Introduction, Specifications and Packaging

Smallest RevoDrive yet, but how does it perform?

Introduction:

The OCZ RevoDrive has been around for a good long while. We looked at the first ever RevoDrive back in 2010. It was a bold move for the time, as PCIe SSDs were both rare and very expensive at that time. OCZ's innovation was to implement a new VCA RAID controller which kept latencies low and properly scaled with increased Queue Depth. OCZ got a lot of use out of this formula, later expanding to the RevoDrive 3 x2 which expanded to four parallel SSDs, all the way to the enterprise Z-Drive R4 which further expanded that out to eight RAIDed SSDs.

OCZ's RevoDrive lineup circa 2011.

The latter was a monster of an SSD both in physical size and storage capacity. Its performance was also impressive given that it launched five years ago. After being acquired by Toshiba, OCZ re-spun the old VCA-driven SSD one last time in the form of a RevoDrive 350, but it was the same old formula and high-latency SandForce controllers (updated with in-house Toshiba flash). The RevoDrive line needed to ditch that dated tech and move into the world of NVMe, and today it has!
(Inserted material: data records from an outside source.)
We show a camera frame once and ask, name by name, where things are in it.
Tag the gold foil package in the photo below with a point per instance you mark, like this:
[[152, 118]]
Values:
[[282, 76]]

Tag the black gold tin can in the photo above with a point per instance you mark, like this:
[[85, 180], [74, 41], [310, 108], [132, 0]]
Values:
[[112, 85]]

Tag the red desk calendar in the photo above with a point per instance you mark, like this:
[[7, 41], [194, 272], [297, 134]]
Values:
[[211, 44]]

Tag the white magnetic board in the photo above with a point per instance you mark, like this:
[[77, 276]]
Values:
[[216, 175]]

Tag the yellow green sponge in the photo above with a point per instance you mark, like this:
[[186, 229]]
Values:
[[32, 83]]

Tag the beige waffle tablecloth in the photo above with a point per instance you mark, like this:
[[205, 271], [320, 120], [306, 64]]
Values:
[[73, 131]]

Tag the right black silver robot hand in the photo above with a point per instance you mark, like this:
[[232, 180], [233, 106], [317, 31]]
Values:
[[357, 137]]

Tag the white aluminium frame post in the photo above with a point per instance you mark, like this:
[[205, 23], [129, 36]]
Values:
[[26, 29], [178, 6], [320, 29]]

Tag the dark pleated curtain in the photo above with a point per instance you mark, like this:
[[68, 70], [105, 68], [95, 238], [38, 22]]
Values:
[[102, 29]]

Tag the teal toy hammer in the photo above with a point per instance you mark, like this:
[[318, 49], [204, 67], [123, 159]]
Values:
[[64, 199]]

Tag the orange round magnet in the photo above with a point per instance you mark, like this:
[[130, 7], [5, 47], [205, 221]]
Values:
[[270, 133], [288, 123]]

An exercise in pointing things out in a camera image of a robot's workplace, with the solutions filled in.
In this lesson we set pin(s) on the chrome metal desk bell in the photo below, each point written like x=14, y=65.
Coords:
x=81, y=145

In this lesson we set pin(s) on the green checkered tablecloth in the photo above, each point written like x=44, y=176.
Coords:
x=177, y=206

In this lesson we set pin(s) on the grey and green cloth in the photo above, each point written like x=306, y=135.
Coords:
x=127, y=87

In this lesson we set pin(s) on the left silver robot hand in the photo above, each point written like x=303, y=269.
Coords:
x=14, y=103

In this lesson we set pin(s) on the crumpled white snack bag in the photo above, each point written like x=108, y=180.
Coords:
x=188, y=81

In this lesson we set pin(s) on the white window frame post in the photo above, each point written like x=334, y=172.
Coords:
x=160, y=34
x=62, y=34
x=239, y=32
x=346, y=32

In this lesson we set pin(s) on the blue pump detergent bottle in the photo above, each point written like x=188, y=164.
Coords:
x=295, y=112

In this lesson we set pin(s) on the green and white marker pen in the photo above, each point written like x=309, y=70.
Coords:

Here is the new 'Toshiba OCZ RD400', branded as such under the recent rebadging that took place on OCZ's site. The Trion 150 and Vertex 180 have also been relabeled as TR150 and VT180. This new RD400 has some significant changes over the previous iterations of that line. The big one is that it is now a lean M.2 part which can come on/with an optional adapter card for those not having an available M.2 slot.

Specifications:

Specifications are fairly standard for current high performing NVMe parts and appear very similar to the Samsung 950 PRO, which we suspect the RD400 will be trading blows with throughout this review.

Packaging:

Our RD400 sample came well packaged with the 'adapter card' option (also available as standalone M.2 for a bit cheaper). Also included was a half-height mount plate.